**What is needed:**
Using the listing below, retype the line bearing "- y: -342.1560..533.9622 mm" and each line after it, word for word, and nothing further.

**Data extract:**
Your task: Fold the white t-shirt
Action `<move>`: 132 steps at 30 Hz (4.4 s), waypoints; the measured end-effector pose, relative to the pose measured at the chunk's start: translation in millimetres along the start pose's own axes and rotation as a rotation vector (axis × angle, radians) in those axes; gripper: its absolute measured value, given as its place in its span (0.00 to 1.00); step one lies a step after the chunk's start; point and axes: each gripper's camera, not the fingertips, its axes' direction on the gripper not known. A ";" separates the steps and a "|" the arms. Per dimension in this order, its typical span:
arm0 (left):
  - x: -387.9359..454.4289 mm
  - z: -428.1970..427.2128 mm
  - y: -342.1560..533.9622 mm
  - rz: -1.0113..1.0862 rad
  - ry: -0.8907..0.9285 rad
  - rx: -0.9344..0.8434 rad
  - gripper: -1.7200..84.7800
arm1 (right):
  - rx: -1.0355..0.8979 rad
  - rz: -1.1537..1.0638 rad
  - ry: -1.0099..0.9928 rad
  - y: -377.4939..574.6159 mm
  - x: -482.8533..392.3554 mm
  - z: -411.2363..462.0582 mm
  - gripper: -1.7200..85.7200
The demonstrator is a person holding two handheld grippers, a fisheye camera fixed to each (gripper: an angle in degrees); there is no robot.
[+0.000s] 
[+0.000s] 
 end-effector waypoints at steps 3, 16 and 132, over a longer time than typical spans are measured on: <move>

**Written solution:**
  - y: -342.1560..533.9622 mm
  - rz: -1.0113..1.0862 rad
  - ry: -0.8907..0.9285 rad
  - rx: -0.9344..0.8434 rad
  - gripper: -1.7200..84.7800
arm1 (right):
  - rx: -1.0355..0.8979 rad
  - rz: -1.1537..1.0638 rad
  - ry: -1.0099..0.9928 rad
  - y: -377.4939..574.6159 mm
  - x: -482.8533..392.3554 mm
  - z: -411.2363..462.0582 mm
  - gripper: -1.7200..85.7200
The demonstrator is a person holding two handheld grippers, a fisheye camera fixed to each (gripper: an angle in degrees); there is no robot.
[+0.000s] 
[+0.000s] 
 end-effector waypoints at steps 3, 16 and 132, over a longer time than typical spans are measured on: <move>

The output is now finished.